Y	Hacker News new \| ask \| show \| jobs

by gsmecher 1272 days ago

It is wonderful to see open-source tooling continue to invade the EDA space. Two pieces of context for non-practitioners:

First: the "slow" part of an HDL toolflow is synthesis/place-and-route, not elaboration or translation from an HLS into Verilog (which is discussed here). It's not even close: synthesis/P&R times for complex designs are measured in hours. Even complex HLS elaboration/translation (e.g. where scheduling algorithms are involved), it's a much simpler, smaller computational problem than synth/P&R.

In other words: this work does not aim to make FPGA development look like software development. As the authors point out, it's most relevant for simulation toolflows, where synth/P&R are not involved anyways.

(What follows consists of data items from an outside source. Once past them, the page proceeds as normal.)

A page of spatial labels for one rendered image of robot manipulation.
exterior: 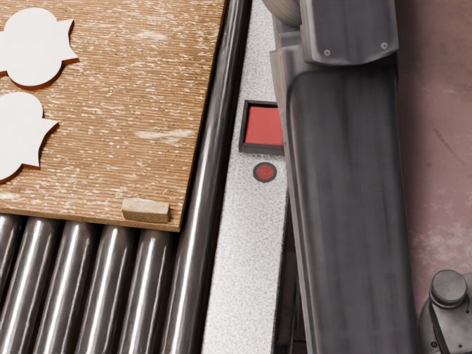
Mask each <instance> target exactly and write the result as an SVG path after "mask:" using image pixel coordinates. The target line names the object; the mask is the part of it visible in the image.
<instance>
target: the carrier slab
mask: <svg viewBox="0 0 472 354"><path fill-rule="evenodd" d="M226 4H227V0H0V32H3V31H4V28H5V25H6V23H7V21H8V20H9V19H10V17H11V16H13V15H14V14H16V13H17V12H19V11H22V10H24V9H27V8H42V9H45V10H47V11H49V12H51V13H52V14H53V15H54V16H55V18H56V20H57V22H60V21H64V20H71V19H74V23H75V25H74V27H73V28H72V31H71V34H70V48H71V49H72V50H73V52H74V53H75V54H76V55H77V56H78V58H79V63H72V64H68V65H63V70H62V73H61V75H60V76H59V78H58V79H57V80H56V81H55V82H54V83H52V84H51V85H50V86H47V87H46V88H42V89H39V90H33V91H30V90H25V89H22V88H19V87H17V86H16V85H15V84H14V83H13V82H12V81H11V79H10V77H9V75H5V76H1V77H0V97H2V96H4V95H6V94H9V93H15V92H23V93H28V94H31V95H33V96H34V97H36V98H37V99H38V100H39V102H40V103H41V105H42V107H43V109H44V115H45V117H44V119H49V120H53V121H57V122H59V125H60V126H59V127H58V128H57V129H56V130H55V131H54V132H53V133H52V134H51V135H50V136H49V137H48V138H47V139H46V142H45V143H44V146H43V148H42V151H41V154H40V167H41V171H39V170H35V169H28V168H25V167H24V168H23V170H22V171H21V172H20V173H19V174H18V175H17V176H16V177H15V178H14V179H13V180H11V181H9V182H7V183H4V184H1V185H0V213H6V214H19V215H26V216H38V217H44V218H56V219H63V220H70V221H82V222H89V223H101V224H108V225H120V226H126V227H133V228H145V229H152V230H164V231H171V232H180V231H181V226H182V222H183V215H184V211H185V205H186V201H187V197H188V190H189V187H190V181H191V177H192V170H193V166H194V163H195V156H196V152H197V146H198V142H199V136H200V132H201V128H202V122H203V118H204V111H205V107H206V103H207V97H208V93H209V87H210V83H211V77H212V73H213V69H214V63H215V59H216V52H217V48H218V43H219V39H220V35H221V28H222V24H223V18H224V14H225V7H226ZM123 199H130V200H134V201H140V202H161V203H168V204H169V205H170V208H171V216H170V220H169V222H168V223H156V222H149V221H140V220H131V219H125V218H124V217H123V215H122V202H123Z"/></svg>
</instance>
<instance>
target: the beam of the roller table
mask: <svg viewBox="0 0 472 354"><path fill-rule="evenodd" d="M273 50H275V38H274V31H273V20H272V14H271V13H270V11H269V10H268V9H267V8H266V7H265V5H264V3H263V2H262V0H252V4H251V13H250V19H249V27H248V32H247V42H246V47H245V52H244V61H243V66H242V76H241V80H240V89H239V95H238V100H237V109H236V114H235V123H234V129H233V133H232V142H231V148H230V156H229V162H228V171H227V176H226V182H225V190H224V196H223V205H222V209H221V219H220V224H219V229H218V238H217V243H216V253H215V258H214V266H213V272H212V277H211V286H210V291H209V300H208V306H207V311H206V320H205V325H204V334H203V339H202V348H201V353H200V354H275V352H276V345H277V331H278V324H279V316H280V303H281V296H282V283H283V275H284V262H285V254H286V247H287V233H288V226H289V212H290V205H291V204H290V198H289V186H288V180H287V168H286V162H285V156H280V155H262V154H253V153H243V152H239V150H238V143H239V138H240V129H241V123H242V113H243V108H244V100H264V101H274V102H277V101H276V97H275V92H274V86H273V78H272V72H271V66H270V54H269V51H273ZM261 162H270V163H272V164H274V165H275V167H276V169H277V176H276V177H275V179H274V180H273V181H271V182H268V183H262V182H259V181H257V180H256V179H255V178H254V175H253V169H254V167H255V166H256V165H257V164H258V163H261Z"/></svg>
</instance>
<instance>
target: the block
mask: <svg viewBox="0 0 472 354"><path fill-rule="evenodd" d="M122 215H123V217H124V218H125V219H131V220H140V221H149V222H156V223H168V222H169V220H170V216H171V208H170V205H169V204H168V203H161V202H140V201H134V200H130V199H123V202H122Z"/></svg>
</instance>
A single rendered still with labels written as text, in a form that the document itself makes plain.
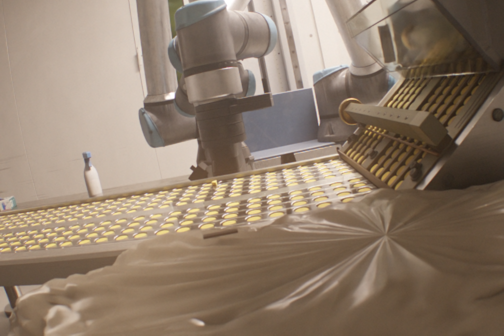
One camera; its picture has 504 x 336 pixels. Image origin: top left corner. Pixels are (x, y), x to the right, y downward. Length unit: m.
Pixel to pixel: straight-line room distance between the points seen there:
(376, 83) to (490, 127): 1.05
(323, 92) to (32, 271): 1.22
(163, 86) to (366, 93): 0.70
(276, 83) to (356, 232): 1.43
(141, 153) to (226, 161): 2.27
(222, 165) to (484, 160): 0.42
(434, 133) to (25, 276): 0.33
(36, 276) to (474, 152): 0.35
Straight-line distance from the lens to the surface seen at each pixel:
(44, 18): 3.26
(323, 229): 0.17
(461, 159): 0.27
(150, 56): 1.27
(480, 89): 0.30
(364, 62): 1.28
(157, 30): 1.27
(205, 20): 0.59
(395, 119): 0.30
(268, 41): 0.71
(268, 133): 1.49
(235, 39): 0.63
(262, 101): 0.58
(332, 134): 1.39
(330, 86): 1.38
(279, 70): 1.58
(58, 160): 3.17
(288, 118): 1.50
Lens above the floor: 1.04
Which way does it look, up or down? 7 degrees down
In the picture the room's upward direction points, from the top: 11 degrees counter-clockwise
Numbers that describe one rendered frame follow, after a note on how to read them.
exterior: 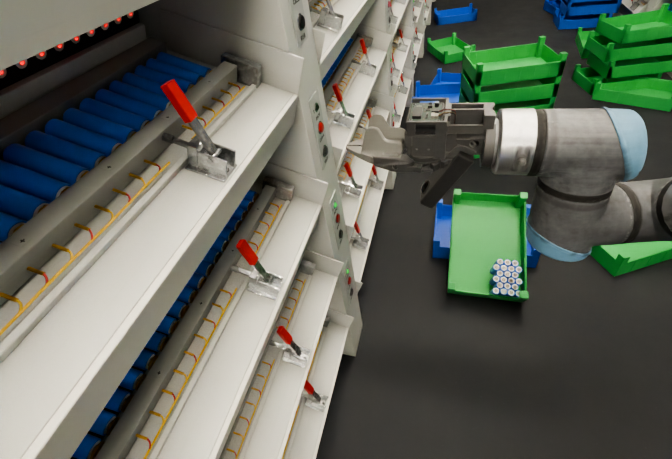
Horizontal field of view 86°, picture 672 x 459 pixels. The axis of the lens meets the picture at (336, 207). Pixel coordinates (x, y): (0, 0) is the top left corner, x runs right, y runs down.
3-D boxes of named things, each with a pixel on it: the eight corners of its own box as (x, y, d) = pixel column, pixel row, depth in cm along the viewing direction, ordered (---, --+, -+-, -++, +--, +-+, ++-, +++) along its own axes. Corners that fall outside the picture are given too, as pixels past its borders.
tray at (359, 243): (387, 167, 139) (400, 138, 129) (352, 302, 96) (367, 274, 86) (337, 149, 139) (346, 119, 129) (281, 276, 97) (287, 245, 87)
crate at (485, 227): (522, 302, 101) (529, 299, 94) (446, 292, 107) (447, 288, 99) (521, 202, 111) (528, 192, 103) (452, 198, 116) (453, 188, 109)
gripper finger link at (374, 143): (342, 120, 55) (405, 120, 52) (347, 153, 58) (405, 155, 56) (337, 131, 52) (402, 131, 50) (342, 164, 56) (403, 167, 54)
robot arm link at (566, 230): (618, 264, 53) (650, 192, 46) (537, 269, 54) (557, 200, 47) (582, 225, 61) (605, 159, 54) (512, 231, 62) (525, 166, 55)
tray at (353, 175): (385, 121, 126) (399, 85, 116) (343, 253, 83) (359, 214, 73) (330, 102, 126) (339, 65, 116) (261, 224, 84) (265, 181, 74)
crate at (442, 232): (527, 221, 123) (532, 204, 118) (535, 268, 109) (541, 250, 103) (436, 215, 131) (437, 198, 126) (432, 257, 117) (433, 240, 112)
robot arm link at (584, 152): (636, 200, 45) (669, 123, 40) (526, 194, 49) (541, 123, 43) (612, 164, 53) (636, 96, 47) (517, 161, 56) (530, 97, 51)
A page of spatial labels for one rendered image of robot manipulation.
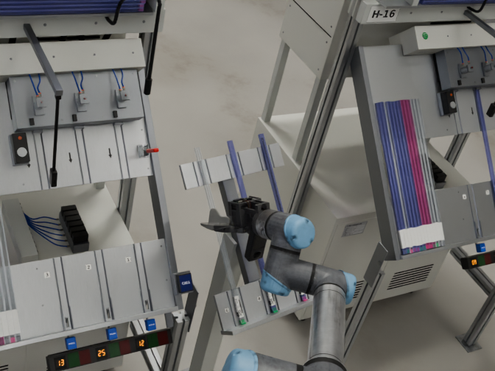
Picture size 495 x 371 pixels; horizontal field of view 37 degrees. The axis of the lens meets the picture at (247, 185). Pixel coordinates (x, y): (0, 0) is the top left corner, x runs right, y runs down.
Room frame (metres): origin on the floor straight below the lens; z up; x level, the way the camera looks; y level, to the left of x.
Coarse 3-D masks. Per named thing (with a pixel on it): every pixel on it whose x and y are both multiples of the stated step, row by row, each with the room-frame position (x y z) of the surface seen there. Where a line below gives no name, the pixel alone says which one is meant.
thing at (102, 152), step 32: (0, 96) 1.56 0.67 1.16; (0, 128) 1.50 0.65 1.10; (64, 128) 1.59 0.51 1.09; (96, 128) 1.63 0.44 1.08; (128, 128) 1.68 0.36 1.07; (0, 160) 1.45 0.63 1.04; (32, 160) 1.49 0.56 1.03; (64, 160) 1.53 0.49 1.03; (96, 160) 1.58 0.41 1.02; (128, 160) 1.62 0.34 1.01; (0, 192) 1.39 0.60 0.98
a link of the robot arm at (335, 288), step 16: (320, 272) 1.29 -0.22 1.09; (336, 272) 1.31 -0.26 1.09; (320, 288) 1.25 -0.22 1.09; (336, 288) 1.25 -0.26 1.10; (352, 288) 1.28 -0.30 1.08; (320, 304) 1.18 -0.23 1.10; (336, 304) 1.19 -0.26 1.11; (320, 320) 1.13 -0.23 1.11; (336, 320) 1.13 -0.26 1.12; (320, 336) 1.07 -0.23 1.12; (336, 336) 1.08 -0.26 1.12; (320, 352) 1.02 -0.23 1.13; (336, 352) 1.03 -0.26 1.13; (304, 368) 0.94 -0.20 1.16; (320, 368) 0.96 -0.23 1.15; (336, 368) 0.97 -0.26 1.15
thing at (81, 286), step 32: (64, 256) 1.36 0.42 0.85; (96, 256) 1.40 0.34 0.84; (128, 256) 1.44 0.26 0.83; (160, 256) 1.49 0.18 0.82; (32, 288) 1.27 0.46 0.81; (64, 288) 1.31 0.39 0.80; (96, 288) 1.35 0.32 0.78; (128, 288) 1.39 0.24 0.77; (160, 288) 1.43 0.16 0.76; (32, 320) 1.22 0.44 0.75; (64, 320) 1.25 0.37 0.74; (96, 320) 1.29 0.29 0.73
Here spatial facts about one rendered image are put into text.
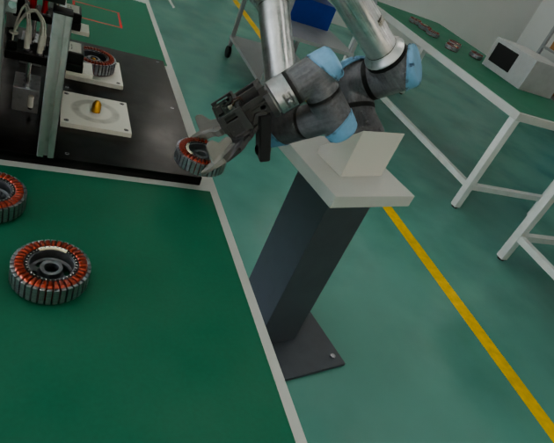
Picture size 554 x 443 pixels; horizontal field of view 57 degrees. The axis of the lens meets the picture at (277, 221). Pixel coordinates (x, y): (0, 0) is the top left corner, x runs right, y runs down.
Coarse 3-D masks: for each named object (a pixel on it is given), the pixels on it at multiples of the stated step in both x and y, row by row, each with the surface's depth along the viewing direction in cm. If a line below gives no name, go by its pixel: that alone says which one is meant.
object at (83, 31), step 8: (24, 8) 119; (40, 8) 123; (48, 8) 124; (72, 8) 124; (80, 8) 126; (32, 16) 119; (48, 16) 120; (80, 16) 122; (32, 24) 121; (72, 24) 123; (80, 24) 124; (32, 32) 122; (72, 32) 124; (80, 32) 125; (88, 32) 126; (32, 40) 123
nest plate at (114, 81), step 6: (114, 72) 137; (66, 78) 127; (72, 78) 127; (78, 78) 127; (84, 78) 128; (96, 78) 130; (102, 78) 131; (108, 78) 132; (114, 78) 134; (120, 78) 135; (96, 84) 130; (102, 84) 130; (108, 84) 131; (114, 84) 131; (120, 84) 132
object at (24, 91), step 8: (16, 72) 109; (16, 80) 106; (24, 80) 107; (32, 80) 109; (16, 88) 105; (24, 88) 105; (32, 88) 106; (16, 96) 106; (24, 96) 106; (16, 104) 107; (24, 104) 107; (32, 112) 109
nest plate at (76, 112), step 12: (72, 96) 118; (84, 96) 120; (72, 108) 114; (84, 108) 116; (108, 108) 120; (120, 108) 122; (60, 120) 109; (72, 120) 110; (84, 120) 112; (96, 120) 114; (108, 120) 115; (120, 120) 117; (108, 132) 113; (120, 132) 114
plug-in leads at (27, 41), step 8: (24, 16) 98; (40, 16) 100; (16, 24) 99; (40, 24) 103; (16, 32) 100; (40, 32) 100; (8, 40) 99; (16, 40) 100; (24, 40) 101; (40, 40) 101; (16, 48) 101; (24, 48) 102; (40, 48) 102

Second: there are several reasons synth/P&R flows do not fully make effective use of multiple threads. These reasons are just as applicable here. One critical factor is repeatability: to whatever extent work can be parallelized, the results must stay identical run-to-run - otherwise the design outputs change even when the input HDL doesn't. EDA vendors are very careful to prevent (or limit) this variation because their biggest clients insist on it.

It's not clear whether this paper (discussing elaboration) considers repeatability or not. To pick an example: if an HDL translator needs to generate a new net or instance name in one thread, it cannot race with another naming allocation on another thread except on a completely different piece of code - otherwise, net or instance names will not be repeatable run-to-run. (Even the order of generated code needs to stay consistent run-to-run - even if a permuted order is just two blocks of text changing position with no semantic difference.) Serializing around every possible race is obviously a huge buzzkill for parallel performance, unless the problem can be consistently partitioned so these races don't occur.

Normally, the synth/P&R flow gets all the attention - I view the authors' contribution primarily as a way to accelerate simulation and chip away at Verilog's rather ratty position as a machine-generated IR. Both of these are excellent places to be focusing and I'm delighted to see papers like this.